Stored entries
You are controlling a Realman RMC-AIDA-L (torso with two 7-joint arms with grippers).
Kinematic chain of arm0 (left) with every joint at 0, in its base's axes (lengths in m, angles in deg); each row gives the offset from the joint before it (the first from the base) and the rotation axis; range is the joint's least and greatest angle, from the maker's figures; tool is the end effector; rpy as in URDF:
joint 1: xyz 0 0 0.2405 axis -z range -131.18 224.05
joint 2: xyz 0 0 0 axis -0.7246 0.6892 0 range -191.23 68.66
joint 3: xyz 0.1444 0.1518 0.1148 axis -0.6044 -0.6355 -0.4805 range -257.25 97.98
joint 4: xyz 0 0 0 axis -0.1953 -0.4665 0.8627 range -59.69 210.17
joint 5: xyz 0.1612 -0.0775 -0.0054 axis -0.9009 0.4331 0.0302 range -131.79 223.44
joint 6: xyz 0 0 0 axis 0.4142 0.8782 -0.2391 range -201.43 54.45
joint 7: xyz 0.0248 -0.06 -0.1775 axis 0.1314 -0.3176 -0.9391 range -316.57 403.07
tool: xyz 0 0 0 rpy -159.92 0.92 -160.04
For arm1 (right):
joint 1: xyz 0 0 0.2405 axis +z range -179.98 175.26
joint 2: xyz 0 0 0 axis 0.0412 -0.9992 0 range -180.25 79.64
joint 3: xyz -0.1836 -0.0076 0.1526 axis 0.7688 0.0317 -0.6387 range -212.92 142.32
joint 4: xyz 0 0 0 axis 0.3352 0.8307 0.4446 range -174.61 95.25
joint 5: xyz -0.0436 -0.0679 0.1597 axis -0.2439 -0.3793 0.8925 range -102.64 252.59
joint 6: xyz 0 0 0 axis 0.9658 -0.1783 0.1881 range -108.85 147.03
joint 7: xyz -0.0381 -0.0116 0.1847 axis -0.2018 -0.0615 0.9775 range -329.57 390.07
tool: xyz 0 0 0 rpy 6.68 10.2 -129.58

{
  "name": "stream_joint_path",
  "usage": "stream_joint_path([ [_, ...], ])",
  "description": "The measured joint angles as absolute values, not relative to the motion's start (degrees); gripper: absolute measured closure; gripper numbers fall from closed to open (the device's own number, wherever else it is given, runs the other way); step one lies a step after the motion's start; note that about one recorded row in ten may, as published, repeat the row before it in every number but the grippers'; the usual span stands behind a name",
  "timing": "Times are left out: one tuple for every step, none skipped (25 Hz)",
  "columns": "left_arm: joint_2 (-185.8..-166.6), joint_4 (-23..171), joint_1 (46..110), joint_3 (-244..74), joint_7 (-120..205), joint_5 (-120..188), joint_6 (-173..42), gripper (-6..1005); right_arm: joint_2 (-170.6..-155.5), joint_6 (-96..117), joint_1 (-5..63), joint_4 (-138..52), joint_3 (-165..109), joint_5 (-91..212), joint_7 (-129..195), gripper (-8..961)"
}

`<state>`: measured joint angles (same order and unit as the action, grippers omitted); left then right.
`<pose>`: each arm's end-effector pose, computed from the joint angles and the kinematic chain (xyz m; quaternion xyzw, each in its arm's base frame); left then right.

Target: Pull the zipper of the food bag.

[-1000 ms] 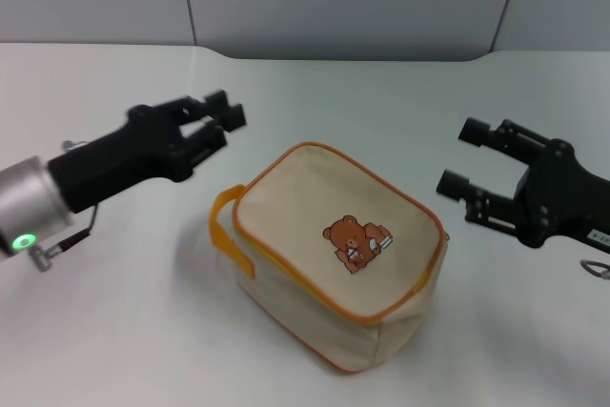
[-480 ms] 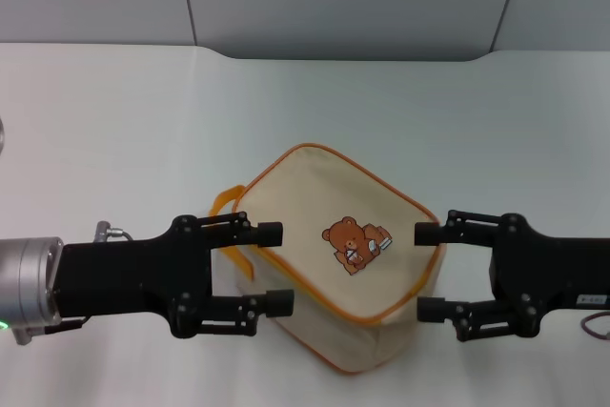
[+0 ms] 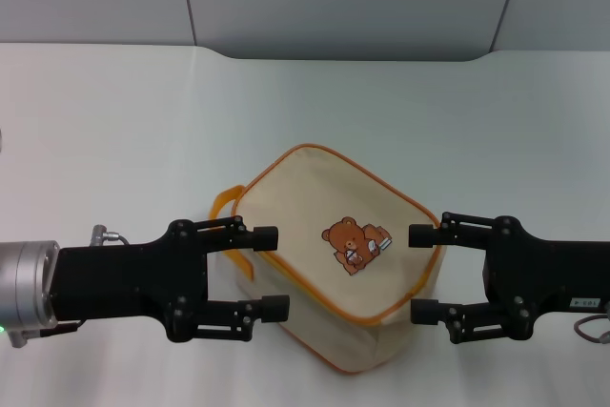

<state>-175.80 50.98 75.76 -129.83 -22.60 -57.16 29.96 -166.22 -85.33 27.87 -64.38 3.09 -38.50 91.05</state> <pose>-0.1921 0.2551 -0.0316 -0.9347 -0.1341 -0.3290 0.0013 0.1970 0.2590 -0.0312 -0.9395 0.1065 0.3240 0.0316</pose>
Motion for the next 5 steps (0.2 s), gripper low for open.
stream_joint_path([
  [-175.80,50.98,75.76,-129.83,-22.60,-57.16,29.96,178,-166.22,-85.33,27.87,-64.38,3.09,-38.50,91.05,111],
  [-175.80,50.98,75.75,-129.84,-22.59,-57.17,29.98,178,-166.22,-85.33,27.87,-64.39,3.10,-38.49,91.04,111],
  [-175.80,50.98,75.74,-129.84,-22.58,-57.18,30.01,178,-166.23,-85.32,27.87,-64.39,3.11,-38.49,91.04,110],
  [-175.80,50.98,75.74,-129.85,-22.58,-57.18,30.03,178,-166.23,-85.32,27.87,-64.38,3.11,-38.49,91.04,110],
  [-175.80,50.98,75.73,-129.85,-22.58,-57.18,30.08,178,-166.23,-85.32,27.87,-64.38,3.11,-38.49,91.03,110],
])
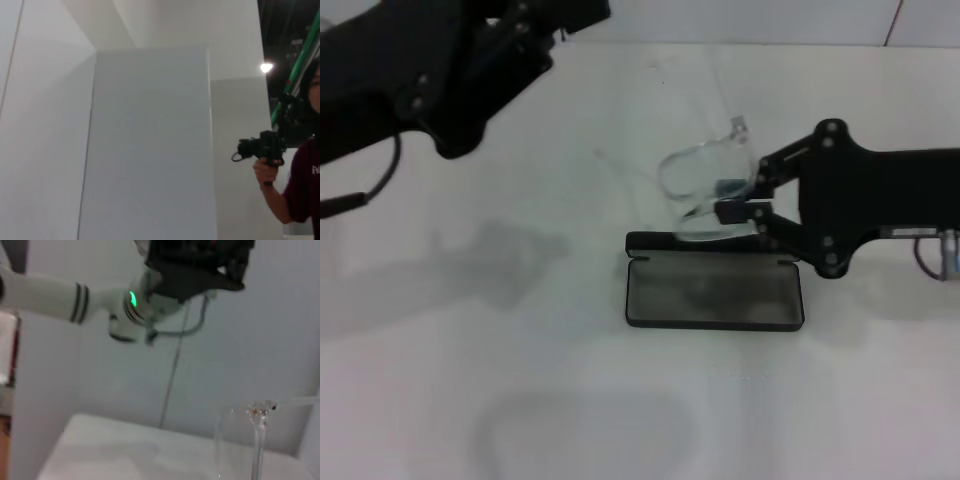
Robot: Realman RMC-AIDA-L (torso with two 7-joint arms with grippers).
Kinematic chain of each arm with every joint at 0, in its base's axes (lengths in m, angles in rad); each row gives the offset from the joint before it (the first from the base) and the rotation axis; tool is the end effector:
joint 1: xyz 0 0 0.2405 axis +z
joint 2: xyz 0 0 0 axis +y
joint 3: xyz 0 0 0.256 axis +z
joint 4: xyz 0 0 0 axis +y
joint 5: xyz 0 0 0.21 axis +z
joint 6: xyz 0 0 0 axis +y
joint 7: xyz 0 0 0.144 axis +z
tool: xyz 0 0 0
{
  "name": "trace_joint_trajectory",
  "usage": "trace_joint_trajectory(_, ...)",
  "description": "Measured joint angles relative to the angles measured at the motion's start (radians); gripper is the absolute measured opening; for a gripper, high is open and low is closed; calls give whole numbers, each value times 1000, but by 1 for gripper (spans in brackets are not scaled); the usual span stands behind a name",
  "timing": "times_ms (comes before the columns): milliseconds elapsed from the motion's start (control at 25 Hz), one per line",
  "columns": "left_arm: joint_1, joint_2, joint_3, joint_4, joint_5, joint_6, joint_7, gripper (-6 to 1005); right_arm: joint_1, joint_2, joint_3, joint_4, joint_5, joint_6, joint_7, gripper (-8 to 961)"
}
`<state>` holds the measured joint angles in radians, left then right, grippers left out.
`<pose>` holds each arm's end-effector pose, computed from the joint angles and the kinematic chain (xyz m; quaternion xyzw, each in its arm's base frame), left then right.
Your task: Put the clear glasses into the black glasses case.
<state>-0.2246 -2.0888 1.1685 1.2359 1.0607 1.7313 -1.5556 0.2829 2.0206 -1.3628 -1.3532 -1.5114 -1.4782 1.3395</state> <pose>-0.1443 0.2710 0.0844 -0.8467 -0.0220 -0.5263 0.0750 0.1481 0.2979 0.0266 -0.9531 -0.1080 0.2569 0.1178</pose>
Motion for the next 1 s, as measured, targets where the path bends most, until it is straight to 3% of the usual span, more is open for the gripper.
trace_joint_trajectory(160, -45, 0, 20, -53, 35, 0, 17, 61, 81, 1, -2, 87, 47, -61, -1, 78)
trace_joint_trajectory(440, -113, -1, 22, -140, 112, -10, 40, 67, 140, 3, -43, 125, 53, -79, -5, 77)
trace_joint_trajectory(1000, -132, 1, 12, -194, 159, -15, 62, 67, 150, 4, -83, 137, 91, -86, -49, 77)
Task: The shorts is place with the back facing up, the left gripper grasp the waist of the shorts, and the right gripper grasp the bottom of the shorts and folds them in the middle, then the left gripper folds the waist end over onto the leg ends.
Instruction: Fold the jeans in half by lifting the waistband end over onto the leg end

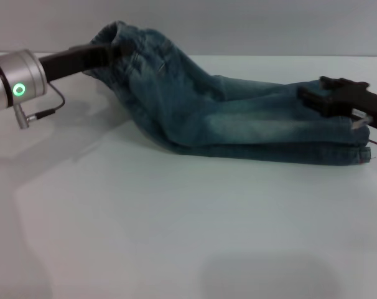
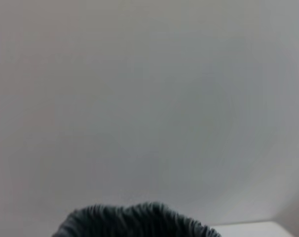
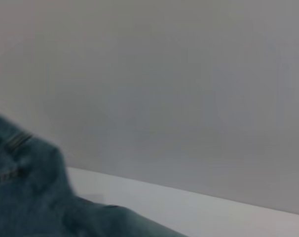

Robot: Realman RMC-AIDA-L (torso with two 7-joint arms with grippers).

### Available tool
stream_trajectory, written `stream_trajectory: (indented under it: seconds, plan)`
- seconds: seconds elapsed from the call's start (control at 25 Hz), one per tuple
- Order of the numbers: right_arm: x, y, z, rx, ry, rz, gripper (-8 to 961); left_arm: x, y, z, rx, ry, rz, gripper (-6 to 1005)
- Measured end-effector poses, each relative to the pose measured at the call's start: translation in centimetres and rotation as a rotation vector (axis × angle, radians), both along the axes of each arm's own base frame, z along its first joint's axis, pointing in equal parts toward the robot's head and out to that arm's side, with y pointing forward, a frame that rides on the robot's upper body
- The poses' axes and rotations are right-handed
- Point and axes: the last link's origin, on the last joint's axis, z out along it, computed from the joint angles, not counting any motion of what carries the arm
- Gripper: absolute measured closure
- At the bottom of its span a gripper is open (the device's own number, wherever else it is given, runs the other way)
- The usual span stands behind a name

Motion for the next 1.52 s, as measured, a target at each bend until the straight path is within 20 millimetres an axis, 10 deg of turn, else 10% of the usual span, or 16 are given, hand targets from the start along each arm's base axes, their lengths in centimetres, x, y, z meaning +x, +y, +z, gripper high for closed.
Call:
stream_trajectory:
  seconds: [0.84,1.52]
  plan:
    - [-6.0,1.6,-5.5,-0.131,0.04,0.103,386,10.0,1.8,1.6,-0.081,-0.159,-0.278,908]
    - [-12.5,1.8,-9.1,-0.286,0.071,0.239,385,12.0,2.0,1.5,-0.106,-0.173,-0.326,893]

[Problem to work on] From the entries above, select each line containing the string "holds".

[Your solution]
`<state>` holds the measured joint angles in radians, left then right, grippers left out.
`<pose>` holds each arm's end-effector pose, computed from the joint angles and the kinematic chain (xyz m; quaternion xyzw, each in its arm's base frame), left then right.

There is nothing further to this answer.